→ Aim of the task:
With the material below, print exactly the lines between the line holding "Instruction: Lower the" and the line holding "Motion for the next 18", inclusive. Add nothing else.

→ Source data:

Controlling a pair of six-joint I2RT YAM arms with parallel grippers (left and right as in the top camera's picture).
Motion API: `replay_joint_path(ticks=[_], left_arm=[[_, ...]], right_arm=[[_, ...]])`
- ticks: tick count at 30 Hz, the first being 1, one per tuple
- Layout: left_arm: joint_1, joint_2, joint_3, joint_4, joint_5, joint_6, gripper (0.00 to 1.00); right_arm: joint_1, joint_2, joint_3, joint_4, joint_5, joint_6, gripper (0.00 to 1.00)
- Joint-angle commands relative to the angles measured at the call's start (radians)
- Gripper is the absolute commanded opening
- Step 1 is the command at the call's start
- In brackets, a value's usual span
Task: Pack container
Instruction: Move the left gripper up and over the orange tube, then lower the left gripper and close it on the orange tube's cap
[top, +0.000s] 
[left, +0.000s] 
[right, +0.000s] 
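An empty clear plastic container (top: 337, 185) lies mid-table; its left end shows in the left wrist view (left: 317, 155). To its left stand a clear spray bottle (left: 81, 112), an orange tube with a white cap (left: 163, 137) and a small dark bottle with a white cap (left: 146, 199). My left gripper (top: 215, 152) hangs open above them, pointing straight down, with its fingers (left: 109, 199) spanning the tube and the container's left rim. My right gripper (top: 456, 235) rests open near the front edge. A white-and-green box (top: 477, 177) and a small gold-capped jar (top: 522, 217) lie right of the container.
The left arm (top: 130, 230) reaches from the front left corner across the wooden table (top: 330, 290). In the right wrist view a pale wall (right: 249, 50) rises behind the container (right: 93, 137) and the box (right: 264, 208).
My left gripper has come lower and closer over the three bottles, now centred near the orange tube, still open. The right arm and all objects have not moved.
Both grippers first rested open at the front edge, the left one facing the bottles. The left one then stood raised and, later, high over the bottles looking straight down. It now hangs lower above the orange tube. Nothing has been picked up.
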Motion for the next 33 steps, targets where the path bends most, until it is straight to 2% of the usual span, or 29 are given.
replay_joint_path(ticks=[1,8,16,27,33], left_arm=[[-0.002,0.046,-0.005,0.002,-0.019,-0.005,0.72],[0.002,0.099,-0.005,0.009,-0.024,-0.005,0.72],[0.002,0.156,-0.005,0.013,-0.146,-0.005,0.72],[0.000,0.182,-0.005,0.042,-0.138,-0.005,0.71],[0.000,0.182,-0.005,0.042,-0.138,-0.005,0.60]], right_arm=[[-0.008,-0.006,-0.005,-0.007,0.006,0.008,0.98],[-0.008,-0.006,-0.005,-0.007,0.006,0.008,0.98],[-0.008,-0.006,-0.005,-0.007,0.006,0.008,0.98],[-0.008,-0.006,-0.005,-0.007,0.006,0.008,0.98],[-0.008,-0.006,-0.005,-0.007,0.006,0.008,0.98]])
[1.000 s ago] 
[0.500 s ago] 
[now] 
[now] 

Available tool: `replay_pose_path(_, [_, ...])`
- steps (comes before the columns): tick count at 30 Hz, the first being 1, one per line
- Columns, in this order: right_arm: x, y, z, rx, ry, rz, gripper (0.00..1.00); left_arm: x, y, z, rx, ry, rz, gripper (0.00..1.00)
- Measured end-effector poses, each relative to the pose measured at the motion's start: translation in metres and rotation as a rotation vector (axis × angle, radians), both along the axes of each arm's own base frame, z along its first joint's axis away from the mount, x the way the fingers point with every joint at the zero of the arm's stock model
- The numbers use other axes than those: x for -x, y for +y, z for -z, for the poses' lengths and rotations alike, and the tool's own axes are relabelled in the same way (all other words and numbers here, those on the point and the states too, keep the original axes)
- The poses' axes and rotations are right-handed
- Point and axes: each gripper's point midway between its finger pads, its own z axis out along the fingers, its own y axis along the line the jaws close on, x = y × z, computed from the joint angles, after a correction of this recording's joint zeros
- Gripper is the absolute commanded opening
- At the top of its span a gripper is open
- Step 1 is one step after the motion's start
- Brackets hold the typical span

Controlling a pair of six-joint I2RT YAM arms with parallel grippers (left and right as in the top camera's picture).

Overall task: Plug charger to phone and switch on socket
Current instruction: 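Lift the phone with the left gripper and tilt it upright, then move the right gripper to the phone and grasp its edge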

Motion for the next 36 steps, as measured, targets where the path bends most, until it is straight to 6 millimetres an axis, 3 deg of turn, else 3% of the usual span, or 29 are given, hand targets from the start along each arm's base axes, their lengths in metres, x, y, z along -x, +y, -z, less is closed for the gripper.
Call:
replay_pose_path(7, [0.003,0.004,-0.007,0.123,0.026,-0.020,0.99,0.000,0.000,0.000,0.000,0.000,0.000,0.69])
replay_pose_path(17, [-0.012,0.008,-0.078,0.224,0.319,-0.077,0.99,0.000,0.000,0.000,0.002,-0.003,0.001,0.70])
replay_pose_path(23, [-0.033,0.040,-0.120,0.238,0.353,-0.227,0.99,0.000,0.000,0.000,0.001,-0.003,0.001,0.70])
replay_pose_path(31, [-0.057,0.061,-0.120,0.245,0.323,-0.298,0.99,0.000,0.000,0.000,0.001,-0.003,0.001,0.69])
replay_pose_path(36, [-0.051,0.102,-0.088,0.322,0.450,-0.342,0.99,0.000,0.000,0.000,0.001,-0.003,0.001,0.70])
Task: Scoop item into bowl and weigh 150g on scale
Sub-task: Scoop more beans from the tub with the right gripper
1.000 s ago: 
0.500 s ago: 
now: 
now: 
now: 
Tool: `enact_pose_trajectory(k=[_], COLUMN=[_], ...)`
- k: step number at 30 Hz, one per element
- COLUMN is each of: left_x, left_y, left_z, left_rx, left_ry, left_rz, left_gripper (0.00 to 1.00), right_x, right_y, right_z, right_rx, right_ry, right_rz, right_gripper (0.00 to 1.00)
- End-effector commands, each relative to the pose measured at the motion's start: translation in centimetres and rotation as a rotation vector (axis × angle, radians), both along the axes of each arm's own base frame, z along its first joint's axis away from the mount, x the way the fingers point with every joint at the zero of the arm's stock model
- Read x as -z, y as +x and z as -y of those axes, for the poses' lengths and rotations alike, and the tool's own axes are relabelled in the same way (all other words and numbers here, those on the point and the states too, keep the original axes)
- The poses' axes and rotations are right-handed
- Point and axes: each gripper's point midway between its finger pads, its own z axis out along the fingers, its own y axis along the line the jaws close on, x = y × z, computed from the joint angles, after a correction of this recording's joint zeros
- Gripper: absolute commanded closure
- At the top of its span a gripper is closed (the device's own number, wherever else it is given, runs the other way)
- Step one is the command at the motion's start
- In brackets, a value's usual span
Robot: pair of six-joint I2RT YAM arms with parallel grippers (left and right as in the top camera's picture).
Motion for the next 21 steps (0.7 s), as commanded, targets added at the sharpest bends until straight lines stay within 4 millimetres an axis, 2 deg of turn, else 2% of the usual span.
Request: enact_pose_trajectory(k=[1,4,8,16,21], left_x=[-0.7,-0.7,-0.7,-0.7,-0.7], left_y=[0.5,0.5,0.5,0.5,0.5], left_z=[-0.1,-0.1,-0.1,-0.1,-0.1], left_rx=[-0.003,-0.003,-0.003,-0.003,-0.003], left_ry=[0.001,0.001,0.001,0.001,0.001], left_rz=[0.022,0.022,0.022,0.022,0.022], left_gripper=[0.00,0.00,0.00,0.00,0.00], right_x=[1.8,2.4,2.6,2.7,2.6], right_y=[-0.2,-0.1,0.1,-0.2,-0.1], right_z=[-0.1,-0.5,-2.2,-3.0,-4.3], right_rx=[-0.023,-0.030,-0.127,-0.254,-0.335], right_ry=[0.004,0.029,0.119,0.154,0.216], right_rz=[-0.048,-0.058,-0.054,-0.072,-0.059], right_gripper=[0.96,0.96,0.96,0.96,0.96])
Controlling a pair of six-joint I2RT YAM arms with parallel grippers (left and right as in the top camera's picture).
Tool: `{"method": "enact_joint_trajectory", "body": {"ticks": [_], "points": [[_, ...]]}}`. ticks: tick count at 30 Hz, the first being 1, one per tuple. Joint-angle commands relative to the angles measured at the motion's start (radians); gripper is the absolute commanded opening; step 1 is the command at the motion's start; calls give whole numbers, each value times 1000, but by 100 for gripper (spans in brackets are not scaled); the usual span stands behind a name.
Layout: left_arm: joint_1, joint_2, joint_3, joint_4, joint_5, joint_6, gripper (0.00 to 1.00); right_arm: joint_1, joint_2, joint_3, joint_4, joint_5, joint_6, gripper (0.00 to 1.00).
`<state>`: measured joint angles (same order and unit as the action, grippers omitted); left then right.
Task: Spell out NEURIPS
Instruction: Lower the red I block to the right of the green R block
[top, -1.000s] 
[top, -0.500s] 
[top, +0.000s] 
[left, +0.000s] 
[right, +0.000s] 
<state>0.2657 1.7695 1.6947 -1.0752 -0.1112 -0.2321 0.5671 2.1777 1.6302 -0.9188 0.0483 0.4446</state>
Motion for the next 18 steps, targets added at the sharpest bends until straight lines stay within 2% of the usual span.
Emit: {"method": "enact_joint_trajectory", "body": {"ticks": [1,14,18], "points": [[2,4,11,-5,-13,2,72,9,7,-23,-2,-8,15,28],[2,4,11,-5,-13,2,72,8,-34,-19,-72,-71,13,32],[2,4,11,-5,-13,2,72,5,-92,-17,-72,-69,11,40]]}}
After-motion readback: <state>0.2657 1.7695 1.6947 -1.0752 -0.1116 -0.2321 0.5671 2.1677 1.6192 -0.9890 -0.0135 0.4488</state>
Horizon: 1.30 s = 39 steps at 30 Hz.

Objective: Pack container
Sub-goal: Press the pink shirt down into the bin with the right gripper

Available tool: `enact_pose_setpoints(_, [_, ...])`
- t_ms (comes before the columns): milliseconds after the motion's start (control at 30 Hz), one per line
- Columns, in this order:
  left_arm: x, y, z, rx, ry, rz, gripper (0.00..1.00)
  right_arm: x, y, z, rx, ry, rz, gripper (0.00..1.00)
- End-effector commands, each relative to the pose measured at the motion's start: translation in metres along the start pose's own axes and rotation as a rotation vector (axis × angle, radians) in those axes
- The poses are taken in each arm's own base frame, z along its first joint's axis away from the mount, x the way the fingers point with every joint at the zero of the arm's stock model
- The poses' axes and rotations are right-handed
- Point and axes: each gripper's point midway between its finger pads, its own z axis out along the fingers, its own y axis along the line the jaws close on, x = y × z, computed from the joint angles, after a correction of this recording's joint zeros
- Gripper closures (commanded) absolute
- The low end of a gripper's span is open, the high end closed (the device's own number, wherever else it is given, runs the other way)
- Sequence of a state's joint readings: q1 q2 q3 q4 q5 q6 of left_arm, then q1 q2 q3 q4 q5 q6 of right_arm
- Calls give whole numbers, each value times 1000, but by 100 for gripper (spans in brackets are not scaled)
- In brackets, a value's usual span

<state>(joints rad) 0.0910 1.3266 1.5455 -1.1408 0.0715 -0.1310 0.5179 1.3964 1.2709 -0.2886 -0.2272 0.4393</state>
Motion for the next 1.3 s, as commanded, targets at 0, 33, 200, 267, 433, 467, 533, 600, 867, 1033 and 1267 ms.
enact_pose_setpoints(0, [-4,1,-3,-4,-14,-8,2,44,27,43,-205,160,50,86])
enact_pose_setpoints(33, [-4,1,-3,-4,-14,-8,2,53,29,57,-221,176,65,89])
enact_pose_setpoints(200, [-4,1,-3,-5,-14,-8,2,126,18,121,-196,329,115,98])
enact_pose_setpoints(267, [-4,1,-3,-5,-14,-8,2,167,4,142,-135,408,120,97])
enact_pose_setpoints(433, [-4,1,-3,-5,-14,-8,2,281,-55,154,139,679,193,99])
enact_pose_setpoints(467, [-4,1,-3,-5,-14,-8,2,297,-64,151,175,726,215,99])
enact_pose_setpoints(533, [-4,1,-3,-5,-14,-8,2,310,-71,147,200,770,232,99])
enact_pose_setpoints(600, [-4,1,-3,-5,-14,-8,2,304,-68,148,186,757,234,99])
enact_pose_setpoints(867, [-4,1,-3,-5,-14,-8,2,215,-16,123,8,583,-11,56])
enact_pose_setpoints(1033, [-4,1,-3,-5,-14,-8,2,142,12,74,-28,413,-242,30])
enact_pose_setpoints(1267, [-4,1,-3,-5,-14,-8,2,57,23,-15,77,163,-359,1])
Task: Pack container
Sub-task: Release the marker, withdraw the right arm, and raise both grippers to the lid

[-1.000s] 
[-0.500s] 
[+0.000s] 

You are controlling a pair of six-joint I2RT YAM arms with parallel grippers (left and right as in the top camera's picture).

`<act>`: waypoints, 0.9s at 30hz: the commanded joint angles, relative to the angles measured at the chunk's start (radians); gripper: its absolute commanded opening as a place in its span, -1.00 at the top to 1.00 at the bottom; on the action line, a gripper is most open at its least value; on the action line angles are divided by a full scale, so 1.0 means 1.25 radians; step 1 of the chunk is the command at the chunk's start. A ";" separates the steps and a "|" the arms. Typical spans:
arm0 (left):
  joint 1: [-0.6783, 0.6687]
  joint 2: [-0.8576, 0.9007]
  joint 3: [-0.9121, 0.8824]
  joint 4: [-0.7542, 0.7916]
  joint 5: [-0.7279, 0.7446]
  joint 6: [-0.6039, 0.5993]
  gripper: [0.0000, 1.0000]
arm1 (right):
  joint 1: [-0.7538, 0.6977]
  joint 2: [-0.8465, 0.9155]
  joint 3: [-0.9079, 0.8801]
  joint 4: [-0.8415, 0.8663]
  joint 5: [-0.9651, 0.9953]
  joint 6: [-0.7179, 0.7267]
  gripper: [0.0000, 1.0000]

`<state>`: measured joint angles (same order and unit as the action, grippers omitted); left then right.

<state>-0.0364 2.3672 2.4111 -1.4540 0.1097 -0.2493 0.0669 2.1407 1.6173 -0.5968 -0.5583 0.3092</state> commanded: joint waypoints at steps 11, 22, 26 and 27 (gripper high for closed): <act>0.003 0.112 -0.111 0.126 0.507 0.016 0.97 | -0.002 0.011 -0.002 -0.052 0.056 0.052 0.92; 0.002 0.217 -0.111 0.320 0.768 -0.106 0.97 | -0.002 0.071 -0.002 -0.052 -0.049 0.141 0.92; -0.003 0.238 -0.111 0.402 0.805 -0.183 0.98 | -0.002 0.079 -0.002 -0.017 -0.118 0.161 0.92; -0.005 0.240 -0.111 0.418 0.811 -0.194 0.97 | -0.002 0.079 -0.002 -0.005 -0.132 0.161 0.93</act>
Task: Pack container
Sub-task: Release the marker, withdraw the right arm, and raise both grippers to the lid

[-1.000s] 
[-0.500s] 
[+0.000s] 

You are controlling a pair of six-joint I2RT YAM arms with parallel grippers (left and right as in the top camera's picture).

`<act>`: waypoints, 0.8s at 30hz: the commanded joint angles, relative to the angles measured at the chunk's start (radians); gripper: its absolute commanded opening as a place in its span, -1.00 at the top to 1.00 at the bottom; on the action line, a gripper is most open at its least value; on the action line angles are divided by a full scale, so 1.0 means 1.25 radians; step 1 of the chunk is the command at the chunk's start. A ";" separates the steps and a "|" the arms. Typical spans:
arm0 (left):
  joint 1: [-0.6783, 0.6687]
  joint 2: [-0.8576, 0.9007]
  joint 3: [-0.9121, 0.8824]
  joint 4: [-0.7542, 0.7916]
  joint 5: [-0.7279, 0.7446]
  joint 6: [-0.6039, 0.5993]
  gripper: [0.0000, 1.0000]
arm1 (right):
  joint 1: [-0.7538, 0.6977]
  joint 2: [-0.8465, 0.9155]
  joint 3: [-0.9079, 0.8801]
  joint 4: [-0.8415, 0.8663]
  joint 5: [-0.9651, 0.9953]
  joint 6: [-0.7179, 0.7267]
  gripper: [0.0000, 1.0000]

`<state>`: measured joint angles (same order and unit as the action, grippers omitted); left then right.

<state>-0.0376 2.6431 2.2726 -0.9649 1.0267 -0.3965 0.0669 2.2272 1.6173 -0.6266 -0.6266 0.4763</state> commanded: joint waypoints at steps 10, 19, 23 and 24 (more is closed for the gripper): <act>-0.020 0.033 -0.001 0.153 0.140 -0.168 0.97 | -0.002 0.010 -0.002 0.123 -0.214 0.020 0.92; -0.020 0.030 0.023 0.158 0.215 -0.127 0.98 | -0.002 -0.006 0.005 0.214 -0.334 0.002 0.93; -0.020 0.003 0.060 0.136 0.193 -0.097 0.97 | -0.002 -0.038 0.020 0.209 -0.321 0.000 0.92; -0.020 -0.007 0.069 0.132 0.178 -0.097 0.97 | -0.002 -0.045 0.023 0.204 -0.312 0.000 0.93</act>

→ Answer section:
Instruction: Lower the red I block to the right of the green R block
[top, -1.000s] 
[top, -0.500s] 
[top, +0.000s] 
[left, +0.000s] 
[right, +0.000s] 
<state>0.2657 1.7695 1.6947 -1.0752 -0.1112 -0.2321 0.5671 2.1777 1.6302 -0.9188 0.0483 0.4446</state>
Motion for the next 18 steps, targets added at the sharpest bends until straight lines stay within 2% of the usual span.

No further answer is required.